Like many men, Sedgewick’s own ideals about parenthood have been challenged by real-life experience. Shortly before the author’s first child was born around a decade ago, his dad suffered a stroke and required round-the-clock care. The resulting upheaval left him with an age-old question: what’s the correct balance a father should strike between being a friend, teacher, disciplinarian and (ultimately) dependent?
READ MORE
Sedgewick’s investigation takes the form of 10 potted biographies (some stand-alone, others intermingled), profiling gifted or powerful individuals who expressed strong views on the matter. He begins with Plato’s radical plan to eliminate traditional parenthood in ancient Greece, organising “public festivals of polygamous sex” and taking the resulting babies away to be raised by nurses. Aristotle spent 20 years studying at Plato’s Academy but reached the opposite conclusion, arguing that strong ties between individual fathers and children were key to a healthy society.
In lucid but solemn prose, Sedgewick explains how fatherhood has constantly been redefined by political, economic and religious changes. Patria potestas (power of the father) was the fundamental principle of Ancient Roman law, giving men extraordinary privileges such as the right to kill a daughter and her suitor if they were caught “in the act” on family premises. The author’s namesake, St Augustine, pushed back against this with his doctrine of Original Sin that maintained “God the Father” deserved far more reverence than any earthly one.
While England’s King Henry VIII was no great philosopher, his search for a male heir eventually led to a huge expansion of fathers’ legal powers. He found an unwitting ally in Martin Luther, the Protestant theologian who supposedly once declared, “I would rather have a dead son than a disobedient one”. By signing the 1540 Statute of Wills that gave fathers the freedom to choose who would inherit their property, Henry ushered in a new age of “paternal absolutism”.
Even the wisest of men, Sedgewick ruefully notes, find it hard to put their parenting theories into practice. President Thomas Jefferson, widely revered as one of the “Founding Fathers” of the United States, publicly preached that a man must not try to dominate his offspring but instead prepare them for independence. In private, sadly, he blotted his historical reputation by fathering six children with an enslaved woman and refusing to acknowledge them.
Sedgewick sees the Industrial Revolution as a watershed moment for fatherhood, forcing most men to abandon the land for cities and become permanently insecure “breadwinners”. Many of his case studies here, however, had loftier intellectual ambitions.

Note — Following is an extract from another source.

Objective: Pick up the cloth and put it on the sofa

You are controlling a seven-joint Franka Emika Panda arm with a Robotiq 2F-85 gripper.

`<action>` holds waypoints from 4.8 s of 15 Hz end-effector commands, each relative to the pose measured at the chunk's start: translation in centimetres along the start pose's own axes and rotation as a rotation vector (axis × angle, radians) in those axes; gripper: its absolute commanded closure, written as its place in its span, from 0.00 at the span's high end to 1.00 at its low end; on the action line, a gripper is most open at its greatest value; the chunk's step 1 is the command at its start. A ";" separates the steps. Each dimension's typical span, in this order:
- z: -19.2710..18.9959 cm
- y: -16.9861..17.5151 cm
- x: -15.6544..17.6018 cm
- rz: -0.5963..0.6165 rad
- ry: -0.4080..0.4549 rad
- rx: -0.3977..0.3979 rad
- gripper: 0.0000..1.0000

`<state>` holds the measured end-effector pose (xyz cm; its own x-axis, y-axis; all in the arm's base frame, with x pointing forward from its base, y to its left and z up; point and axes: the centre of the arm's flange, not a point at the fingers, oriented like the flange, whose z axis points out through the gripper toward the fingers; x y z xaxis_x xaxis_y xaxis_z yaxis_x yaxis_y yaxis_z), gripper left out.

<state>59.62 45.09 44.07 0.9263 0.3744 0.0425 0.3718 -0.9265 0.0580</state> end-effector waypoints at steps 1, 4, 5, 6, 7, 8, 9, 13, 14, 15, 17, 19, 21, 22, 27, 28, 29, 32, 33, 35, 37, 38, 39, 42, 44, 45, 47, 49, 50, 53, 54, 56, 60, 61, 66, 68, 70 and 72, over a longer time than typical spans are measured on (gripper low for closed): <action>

Charles Darwin lovingly studied the 10 children he fathered for evidence to support his theory of evolution. Sigmund Freud formulated the Oedipus complex, insisting it was perfectly healthy for a child to hate or even fantasise about murdering their dad.
Bob Dylan might well have agreed, since the rebellious young beatnik called strait-laced Abe Zimmerman “a miserly tyrant” and cut off all contact with him. (For his part, Abe regarded the future Nobel Prize winner as “a shiftless bum”.) But when Dylan had kids of his own, he became fiercely paternal and wrote the heartfelt “sung prayer” Forever Young about wanting the best for them.
Filled with vivid character sketches and clever connections, Fatherhood still feels like less than the sum of its parts. At 267 pages, it can only offer an overview of this vast subject and a summing-up chapter on being a 21st-century dad is frustratingly vague. Sedgewick’s worthy but flawed book does, however, reach one firm conclusion: no father has ever managed to do the job perfectly – which for some of us comes as a deeply comforting thought.